UİD-DER Müzik Grubu işçileri coşturdu!
Daha sonra kürsü programına geçildi. Yapılan konuşmalarda “savaşa, zamlara, sendikal yasaklara ve baskılara karşı hayır diyoruz” dendi. “Kardeşler, buraya haksızlıklara dur demeye geldik, buraya birlik olduğumuzu göstermeye geldik. Gelin ne kadar kararlı ve coşkulu olduğumuzu işçilerin haklarına saldıran patronlara ve AKP hükümetine gösterelim” denerek kitleye coşku ve moral verildi. “Kendi bestelerini ve uyarlamalarını yapan, direniş türküleriyle işçileri yalnız bırakmayan UİD-DER Müzik Grubu’nu sahneye davet ediyoruz” denerek, sahne işçi müzisyenlere bırakıldı.
İlk olarak, emperyalist ve haksız savaşa karşı işçileri birlik olmaya çağıran “Barış için, haydi uzat elini!” ezgisi seslendirildi.

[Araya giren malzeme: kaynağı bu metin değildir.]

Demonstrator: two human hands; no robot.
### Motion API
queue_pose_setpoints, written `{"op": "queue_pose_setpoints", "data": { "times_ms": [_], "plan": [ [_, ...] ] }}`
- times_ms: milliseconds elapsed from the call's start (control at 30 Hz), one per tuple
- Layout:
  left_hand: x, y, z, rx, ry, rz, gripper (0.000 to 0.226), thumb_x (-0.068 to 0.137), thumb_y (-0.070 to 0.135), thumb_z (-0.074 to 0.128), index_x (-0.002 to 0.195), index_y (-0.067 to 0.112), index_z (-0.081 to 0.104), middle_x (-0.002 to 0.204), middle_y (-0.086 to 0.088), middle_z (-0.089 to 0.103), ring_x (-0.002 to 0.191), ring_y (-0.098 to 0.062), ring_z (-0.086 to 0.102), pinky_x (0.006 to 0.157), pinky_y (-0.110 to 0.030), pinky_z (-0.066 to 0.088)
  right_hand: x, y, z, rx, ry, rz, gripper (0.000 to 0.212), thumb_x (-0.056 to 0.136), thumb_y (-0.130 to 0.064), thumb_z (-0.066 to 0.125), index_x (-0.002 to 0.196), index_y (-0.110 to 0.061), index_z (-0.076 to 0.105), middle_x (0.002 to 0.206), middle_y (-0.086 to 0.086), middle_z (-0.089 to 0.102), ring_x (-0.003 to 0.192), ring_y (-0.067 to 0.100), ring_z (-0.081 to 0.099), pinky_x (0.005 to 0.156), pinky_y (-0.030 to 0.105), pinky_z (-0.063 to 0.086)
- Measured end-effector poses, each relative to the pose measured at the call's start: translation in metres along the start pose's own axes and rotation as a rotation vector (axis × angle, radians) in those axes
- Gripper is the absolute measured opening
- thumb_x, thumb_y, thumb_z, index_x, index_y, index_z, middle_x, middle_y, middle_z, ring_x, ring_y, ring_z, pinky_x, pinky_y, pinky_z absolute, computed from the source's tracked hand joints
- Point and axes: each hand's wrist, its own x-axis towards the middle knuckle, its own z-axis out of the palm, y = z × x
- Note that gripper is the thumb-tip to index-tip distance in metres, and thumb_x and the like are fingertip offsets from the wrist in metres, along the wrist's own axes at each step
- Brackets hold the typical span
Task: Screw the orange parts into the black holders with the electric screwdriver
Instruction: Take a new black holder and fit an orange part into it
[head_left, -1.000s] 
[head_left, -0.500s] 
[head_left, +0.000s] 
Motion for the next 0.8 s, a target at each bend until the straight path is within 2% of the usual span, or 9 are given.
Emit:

UİD-DER Müzik Gurubu, grev yasaklarına karşı gelen ve direnişte olan THY işçileri için uyarladığı “Havada Direniş Var” türküsünü söylediğinde alandaki coşku iyice artmaya başladı. İş cinayetlerinde yaşamını kaybeden tüm işçilerin anısına “Madenci” türküsü söylendiğinde ise işçilerin, patronlar sınıfına olan öfkesi bilendi.
Son olarak söylenen İşçi Horonu adlı türkü, yoğun ilgiden dolayı iki kez tekrar edildi ve işçilerin coşkusu doruğa yükseldi.
Eylem, yoğun ilgiden dolayı iki kez söylenen İşçi Horonu türküsü eşliğinde çekilen horonlarla son bulurken, Mahmut Şengül eyleme katılan tüm kurumlara teşekkür etti.